String updateSQL = String.format("UPDATE \"%s\".\"%s\".\"%s\" SET \"C2\" = ?, \"C3\" = ?, \"C4\" = ? WHERE \"C1\" = ?", "iceberg", "perf_test", "perf_test_tab");
preparedStatement = connection.prepareStatement(updateSQL);
// update batch
for (int i = 1; i <= TOTAL_RECORDS; ++i) {
preparedStatement.setString(1, "UpdatedValue_" + i);
preparedStatement.setLong(2, 1000L + (long) i);
preparedStatement.setBigDecimal(3, (new BigDecimal("123.45")).add(new BigDecimal(i)));
preparedStatement.setInt(4, i);
preparedStatement.addBatch();
if (i % 20 == 0) {
System.out.println(" Added " + i + " statements to batch...");
}
}
startExecTime = System.currentTimeMillis();
results = preparedStatement.executeBatch();
execTime = System.currentTimeMillis() - startExecTime;This was consuming a whooping 43 minutes of time for the reasons already explained.
If we want to achieve update of all the rows (or large number of rows) in a table. Just insert the data to be updated into a new table first and then use MERGE table as follows.

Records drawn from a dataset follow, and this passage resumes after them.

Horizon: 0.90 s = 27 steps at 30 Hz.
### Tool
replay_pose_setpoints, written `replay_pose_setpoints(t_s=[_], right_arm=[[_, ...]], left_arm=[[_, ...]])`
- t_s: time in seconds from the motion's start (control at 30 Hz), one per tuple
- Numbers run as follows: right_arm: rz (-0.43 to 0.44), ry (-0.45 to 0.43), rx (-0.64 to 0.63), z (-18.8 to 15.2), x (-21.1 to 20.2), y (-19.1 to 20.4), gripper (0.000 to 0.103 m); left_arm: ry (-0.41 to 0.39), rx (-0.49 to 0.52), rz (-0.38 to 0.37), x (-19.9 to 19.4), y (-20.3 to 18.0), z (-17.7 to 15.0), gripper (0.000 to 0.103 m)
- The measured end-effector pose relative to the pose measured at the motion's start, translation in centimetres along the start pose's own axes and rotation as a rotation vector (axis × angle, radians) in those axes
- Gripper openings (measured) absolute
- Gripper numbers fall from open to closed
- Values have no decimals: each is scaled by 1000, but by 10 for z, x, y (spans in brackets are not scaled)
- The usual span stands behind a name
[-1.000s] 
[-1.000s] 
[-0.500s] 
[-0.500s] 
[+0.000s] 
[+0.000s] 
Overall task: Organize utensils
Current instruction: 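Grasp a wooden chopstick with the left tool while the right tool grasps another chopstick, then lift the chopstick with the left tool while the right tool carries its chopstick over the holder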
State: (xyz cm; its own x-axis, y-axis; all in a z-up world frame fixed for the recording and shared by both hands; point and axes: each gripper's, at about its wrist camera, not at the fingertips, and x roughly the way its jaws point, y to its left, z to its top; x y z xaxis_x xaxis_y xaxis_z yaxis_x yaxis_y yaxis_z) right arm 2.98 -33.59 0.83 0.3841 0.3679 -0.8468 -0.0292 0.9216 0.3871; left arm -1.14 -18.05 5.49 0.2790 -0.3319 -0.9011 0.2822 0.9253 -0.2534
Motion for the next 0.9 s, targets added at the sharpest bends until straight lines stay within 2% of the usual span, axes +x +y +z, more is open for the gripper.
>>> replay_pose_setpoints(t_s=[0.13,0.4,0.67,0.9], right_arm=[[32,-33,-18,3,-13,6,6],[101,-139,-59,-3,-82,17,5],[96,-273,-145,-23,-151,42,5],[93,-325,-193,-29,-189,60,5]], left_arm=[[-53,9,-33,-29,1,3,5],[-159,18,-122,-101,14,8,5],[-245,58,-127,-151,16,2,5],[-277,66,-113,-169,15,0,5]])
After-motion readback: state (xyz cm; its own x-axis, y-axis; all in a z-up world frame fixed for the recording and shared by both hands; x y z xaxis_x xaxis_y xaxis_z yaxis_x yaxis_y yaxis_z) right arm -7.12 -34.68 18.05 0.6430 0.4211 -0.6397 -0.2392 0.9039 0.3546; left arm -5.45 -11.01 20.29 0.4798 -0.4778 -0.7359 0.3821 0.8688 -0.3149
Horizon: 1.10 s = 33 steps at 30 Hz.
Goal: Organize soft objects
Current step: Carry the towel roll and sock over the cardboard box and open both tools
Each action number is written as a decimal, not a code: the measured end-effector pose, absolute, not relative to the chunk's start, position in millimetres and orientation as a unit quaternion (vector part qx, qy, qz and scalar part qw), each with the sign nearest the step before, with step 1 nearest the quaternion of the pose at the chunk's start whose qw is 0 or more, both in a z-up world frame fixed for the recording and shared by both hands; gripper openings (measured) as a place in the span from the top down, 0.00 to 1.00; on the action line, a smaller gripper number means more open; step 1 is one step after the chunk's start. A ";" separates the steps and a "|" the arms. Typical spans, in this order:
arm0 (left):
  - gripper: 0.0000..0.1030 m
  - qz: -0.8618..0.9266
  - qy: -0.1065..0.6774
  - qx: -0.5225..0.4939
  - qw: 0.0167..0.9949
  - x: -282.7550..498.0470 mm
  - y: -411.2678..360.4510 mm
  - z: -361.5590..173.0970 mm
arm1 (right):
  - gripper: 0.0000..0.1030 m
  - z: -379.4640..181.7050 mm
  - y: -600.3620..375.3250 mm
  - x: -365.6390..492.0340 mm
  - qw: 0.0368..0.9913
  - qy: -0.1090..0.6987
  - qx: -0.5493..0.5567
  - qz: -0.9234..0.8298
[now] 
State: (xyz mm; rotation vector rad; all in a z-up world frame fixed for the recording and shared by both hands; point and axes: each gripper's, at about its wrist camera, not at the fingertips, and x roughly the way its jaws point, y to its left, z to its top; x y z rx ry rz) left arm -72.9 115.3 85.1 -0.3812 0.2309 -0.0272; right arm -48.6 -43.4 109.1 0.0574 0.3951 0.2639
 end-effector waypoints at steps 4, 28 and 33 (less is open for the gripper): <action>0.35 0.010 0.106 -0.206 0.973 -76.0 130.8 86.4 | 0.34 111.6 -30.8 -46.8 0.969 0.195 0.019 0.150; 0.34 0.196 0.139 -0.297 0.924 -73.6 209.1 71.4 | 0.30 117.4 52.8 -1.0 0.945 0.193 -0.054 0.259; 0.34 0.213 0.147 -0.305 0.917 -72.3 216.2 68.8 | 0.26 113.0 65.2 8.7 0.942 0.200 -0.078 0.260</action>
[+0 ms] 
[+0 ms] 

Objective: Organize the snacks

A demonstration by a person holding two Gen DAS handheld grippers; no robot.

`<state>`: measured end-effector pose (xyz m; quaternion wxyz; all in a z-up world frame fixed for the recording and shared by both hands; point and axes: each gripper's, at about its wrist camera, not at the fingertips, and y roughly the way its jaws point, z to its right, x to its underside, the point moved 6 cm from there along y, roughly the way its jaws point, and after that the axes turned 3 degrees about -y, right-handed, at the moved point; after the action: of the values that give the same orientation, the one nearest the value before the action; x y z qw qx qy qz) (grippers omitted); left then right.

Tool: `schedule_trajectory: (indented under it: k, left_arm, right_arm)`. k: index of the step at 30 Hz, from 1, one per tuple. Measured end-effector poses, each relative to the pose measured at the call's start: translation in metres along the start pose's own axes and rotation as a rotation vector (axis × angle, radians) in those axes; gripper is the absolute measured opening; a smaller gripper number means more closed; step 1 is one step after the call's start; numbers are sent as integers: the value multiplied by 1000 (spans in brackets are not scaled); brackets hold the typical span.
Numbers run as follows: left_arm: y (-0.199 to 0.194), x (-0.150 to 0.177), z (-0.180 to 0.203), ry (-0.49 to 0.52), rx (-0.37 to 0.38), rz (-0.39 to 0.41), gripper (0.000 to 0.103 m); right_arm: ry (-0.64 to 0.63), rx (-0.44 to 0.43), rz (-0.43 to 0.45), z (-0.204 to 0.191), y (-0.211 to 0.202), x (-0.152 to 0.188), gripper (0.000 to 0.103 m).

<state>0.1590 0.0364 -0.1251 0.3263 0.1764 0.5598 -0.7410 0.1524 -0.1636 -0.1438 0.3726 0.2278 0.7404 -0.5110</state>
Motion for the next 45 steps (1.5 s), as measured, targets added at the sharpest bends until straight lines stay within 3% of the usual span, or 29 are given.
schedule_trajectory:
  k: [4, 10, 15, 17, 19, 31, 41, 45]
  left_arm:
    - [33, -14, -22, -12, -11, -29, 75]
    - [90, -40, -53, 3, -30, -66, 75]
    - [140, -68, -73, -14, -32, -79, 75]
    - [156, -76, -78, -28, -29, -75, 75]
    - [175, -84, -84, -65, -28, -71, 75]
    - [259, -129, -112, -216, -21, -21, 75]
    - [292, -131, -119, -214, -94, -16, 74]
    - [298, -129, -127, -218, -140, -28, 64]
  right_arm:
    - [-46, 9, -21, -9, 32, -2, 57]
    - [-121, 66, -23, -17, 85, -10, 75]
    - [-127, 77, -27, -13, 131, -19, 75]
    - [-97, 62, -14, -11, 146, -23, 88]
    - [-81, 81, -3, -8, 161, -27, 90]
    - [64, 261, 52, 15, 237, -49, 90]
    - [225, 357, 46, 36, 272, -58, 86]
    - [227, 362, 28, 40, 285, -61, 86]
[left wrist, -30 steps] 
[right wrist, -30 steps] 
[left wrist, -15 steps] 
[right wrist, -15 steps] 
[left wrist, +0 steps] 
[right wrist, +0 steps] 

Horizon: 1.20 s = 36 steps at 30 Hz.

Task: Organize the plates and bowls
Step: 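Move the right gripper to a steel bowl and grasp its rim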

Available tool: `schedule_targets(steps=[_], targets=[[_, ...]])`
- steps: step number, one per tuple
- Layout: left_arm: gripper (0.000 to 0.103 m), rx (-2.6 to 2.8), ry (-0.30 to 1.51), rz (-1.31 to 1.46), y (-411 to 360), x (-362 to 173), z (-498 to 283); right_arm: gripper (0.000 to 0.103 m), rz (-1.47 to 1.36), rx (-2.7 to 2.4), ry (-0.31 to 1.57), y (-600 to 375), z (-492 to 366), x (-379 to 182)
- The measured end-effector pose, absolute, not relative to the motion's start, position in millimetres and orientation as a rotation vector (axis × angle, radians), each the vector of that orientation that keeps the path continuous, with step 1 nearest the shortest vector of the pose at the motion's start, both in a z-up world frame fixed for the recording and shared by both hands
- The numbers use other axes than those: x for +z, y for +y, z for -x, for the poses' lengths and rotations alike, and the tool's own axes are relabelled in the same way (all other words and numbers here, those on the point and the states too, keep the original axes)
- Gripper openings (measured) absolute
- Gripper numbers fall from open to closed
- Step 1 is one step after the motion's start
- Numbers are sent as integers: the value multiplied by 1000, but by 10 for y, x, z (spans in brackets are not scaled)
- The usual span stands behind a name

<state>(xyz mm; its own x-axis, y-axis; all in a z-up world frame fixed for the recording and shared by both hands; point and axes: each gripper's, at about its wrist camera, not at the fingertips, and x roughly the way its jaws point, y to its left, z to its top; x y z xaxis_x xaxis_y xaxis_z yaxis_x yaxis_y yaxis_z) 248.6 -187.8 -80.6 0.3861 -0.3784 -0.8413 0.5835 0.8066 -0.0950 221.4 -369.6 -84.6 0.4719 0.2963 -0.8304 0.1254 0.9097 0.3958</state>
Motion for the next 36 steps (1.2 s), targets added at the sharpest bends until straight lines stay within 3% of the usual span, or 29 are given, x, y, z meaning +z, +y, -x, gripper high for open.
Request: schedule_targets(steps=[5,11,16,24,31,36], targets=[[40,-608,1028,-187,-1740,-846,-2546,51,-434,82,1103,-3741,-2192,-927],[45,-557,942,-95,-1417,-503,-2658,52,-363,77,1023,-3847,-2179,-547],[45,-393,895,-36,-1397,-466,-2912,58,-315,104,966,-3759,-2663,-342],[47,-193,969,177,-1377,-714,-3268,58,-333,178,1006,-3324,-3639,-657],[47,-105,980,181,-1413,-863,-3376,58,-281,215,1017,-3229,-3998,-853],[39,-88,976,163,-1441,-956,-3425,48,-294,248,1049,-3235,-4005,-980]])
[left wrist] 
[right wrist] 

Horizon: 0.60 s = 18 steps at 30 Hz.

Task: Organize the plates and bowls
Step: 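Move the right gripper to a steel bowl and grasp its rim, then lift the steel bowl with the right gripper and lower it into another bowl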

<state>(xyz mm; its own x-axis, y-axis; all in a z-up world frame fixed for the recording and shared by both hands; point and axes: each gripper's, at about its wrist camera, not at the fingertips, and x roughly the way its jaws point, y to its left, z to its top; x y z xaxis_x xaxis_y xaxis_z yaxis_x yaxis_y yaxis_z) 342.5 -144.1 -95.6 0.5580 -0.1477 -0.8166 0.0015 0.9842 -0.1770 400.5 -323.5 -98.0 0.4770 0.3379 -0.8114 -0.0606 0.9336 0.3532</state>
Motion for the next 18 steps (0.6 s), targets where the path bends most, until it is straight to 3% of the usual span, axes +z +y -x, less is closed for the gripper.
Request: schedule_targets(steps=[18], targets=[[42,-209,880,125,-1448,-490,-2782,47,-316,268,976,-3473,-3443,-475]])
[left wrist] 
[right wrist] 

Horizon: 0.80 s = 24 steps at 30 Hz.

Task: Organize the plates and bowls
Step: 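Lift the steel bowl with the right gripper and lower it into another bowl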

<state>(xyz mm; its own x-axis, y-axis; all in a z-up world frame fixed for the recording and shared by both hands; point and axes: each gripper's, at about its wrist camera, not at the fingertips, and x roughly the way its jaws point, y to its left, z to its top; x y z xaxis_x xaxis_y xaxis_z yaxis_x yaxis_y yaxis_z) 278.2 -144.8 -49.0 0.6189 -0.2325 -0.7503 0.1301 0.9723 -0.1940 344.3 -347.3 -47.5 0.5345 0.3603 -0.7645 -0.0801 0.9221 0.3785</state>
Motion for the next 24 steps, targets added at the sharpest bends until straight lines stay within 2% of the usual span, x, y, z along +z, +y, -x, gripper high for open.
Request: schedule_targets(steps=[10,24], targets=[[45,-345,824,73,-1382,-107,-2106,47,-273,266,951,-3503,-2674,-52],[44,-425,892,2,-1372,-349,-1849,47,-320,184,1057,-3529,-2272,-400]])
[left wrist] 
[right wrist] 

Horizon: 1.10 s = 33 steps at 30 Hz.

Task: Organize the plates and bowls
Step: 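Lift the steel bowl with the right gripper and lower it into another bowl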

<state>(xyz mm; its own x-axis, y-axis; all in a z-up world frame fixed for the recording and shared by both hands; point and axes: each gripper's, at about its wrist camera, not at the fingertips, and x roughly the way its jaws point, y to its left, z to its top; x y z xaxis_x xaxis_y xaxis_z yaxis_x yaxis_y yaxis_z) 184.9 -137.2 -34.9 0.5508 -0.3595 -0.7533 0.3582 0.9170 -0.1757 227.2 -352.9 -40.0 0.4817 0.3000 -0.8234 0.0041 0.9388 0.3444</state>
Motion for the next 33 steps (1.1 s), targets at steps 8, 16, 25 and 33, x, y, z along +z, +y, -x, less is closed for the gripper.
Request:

presto> select * from iceberg.perf_test.perf_test_tab ORDER BY c1 LIMIT 10;
c1 | c2 | c3 | c4
----+------------------+------+--------
1 | InsertedValue_10 | 1001 | 124.45
2 | InsertedValue_11 | 1002 | 125.45
3 | InsertedValue_12 | 1003 | 126.45
4 | InsertedValue_13 | 1004 | 127.45
5 | InsertedValue_14 | 1005 | 128.45
6 | InsertedValue_15 | 1006 | 129.45
7 | InsertedValue_16 | 1007 | 130.45
8 | InsertedValue_17 | 1008 | 131.45
9 | InsertedValue_18 | 1009 | 132.45
10 | InsertedValue_19 | 1010 | 133.45
(10 rows)
Query 20260410_160854_00140_zb4hc, FINISHED, 1 node
http://127.0.0.1:8080/ui/query.html?20260410_160854_00140_zb4hc
Splits: 27 total, 27 done (100.00%)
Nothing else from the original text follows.